/---

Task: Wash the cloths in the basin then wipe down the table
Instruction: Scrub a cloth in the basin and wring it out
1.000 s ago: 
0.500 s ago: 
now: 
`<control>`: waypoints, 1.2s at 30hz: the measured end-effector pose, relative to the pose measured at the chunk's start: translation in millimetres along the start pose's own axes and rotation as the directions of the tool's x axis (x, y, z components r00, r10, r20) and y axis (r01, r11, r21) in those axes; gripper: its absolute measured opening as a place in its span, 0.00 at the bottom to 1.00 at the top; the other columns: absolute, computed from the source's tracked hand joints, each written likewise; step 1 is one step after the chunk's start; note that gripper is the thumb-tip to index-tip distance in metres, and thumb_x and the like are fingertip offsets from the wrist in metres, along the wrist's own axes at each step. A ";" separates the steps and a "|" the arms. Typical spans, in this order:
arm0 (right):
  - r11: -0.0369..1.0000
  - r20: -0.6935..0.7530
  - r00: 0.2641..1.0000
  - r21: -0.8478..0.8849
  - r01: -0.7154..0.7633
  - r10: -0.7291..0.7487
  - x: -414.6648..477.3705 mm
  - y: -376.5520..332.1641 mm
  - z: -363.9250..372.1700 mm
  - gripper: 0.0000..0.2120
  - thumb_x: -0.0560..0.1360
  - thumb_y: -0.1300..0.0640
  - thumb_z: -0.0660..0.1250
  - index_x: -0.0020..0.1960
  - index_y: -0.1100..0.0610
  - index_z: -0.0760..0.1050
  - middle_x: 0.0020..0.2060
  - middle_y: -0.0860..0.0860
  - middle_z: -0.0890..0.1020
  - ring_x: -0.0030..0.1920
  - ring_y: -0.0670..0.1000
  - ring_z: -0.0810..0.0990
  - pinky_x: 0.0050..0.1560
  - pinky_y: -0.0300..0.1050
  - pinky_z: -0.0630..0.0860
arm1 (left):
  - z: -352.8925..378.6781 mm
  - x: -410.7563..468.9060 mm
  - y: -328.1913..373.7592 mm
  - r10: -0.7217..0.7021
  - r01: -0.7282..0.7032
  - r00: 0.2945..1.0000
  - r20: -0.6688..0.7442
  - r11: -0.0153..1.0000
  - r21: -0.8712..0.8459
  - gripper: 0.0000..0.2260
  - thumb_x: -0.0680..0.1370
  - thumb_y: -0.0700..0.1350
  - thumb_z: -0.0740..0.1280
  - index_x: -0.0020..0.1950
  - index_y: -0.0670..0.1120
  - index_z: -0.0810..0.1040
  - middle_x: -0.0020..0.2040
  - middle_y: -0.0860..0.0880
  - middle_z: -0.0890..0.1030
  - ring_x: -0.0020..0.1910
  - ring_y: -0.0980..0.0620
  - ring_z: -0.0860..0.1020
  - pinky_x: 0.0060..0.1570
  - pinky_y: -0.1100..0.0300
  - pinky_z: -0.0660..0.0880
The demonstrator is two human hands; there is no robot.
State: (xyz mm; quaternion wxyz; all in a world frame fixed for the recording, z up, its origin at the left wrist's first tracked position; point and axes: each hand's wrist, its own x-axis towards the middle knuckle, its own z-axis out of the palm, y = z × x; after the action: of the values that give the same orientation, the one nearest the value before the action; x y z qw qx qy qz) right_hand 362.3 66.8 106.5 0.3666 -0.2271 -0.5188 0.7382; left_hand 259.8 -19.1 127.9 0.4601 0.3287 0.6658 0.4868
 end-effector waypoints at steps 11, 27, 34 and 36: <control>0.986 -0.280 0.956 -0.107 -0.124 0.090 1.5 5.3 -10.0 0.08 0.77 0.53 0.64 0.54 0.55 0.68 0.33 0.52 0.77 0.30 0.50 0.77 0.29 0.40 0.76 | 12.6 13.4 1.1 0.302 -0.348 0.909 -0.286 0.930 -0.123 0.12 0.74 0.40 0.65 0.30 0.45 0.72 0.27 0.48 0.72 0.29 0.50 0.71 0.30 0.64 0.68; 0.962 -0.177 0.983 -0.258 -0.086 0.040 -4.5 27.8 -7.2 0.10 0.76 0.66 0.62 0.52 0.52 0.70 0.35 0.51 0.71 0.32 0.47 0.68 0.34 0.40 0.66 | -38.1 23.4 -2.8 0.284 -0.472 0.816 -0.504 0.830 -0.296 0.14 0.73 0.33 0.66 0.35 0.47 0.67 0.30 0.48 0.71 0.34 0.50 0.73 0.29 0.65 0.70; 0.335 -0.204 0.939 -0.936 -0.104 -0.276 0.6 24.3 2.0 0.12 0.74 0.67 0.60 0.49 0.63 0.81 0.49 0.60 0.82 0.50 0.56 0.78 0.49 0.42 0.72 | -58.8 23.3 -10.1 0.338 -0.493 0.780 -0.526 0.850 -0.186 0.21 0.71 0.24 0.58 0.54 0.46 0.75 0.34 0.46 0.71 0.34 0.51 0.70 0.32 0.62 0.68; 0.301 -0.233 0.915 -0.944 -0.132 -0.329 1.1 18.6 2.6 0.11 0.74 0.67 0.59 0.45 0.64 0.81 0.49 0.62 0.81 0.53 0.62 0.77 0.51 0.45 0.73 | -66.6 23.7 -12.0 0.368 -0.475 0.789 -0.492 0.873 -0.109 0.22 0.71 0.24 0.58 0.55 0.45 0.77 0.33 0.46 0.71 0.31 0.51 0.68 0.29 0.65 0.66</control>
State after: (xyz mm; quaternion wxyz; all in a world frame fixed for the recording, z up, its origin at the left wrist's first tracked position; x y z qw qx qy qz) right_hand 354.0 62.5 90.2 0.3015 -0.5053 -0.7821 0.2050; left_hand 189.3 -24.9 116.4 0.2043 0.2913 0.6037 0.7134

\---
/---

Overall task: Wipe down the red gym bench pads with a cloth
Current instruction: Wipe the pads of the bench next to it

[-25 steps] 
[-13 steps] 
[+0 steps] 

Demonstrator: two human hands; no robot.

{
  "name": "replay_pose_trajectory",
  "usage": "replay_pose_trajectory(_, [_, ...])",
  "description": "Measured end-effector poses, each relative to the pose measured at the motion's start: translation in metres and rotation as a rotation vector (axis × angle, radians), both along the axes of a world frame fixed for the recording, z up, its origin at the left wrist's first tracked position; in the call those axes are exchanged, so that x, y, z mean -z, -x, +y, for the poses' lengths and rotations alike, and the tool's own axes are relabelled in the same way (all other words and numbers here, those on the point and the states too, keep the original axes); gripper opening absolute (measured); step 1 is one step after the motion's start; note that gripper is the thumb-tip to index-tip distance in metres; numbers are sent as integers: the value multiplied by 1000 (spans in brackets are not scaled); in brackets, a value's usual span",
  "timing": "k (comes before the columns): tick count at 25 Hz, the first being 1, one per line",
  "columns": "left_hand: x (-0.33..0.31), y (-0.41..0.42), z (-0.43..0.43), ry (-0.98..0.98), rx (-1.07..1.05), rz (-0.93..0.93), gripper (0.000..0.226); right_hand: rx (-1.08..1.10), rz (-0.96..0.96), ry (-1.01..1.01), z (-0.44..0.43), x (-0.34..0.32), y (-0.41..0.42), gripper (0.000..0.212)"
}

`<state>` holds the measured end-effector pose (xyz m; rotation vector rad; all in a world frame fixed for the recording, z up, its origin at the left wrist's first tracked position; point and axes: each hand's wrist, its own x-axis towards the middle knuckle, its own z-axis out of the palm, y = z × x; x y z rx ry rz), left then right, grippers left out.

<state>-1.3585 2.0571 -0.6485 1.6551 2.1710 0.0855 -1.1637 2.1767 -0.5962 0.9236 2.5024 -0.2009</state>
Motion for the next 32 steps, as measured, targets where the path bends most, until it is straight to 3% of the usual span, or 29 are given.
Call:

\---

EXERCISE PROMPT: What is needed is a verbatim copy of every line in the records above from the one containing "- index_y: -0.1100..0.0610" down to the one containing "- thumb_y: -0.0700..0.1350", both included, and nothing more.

TASK SOLUTION:
  - index_y: -0.1100..0.0610
  - index_z: -0.0760..0.1050
  - middle_x: 0.0020..0.2060
  - middle_y: -0.0860..0.0860
  - middle_z: -0.0890..0.1020
  - ring_x: -0.0030..0.1920
  - ring_y: -0.0670..0.1000
  - ring_z: -0.0810..0.0990
  - pinky_x: 0.0050..0.1560
  - pinky_y: -0.0300..0.1050
  - pinky_z: -0.0630..0.0860
arm1 (left):
  - z: -352.8925..378.6781 mm
  - x: -410.7563..468.9060 mm
  - y: -328.1913..373.7592 mm
  - r10: -0.7217..0.7021
  - r01: -0.7282..0.7032
  - r00: 0.2945..1.0000
  - r20: -0.6688..0.7442
  - r11: -0.0153..1.0000
  - r21: -0.8712..0.8459
  - gripper: 0.0000..0.2260
  - thumb_x: -0.0680..0.1370
  - thumb_y: -0.0700..0.1350

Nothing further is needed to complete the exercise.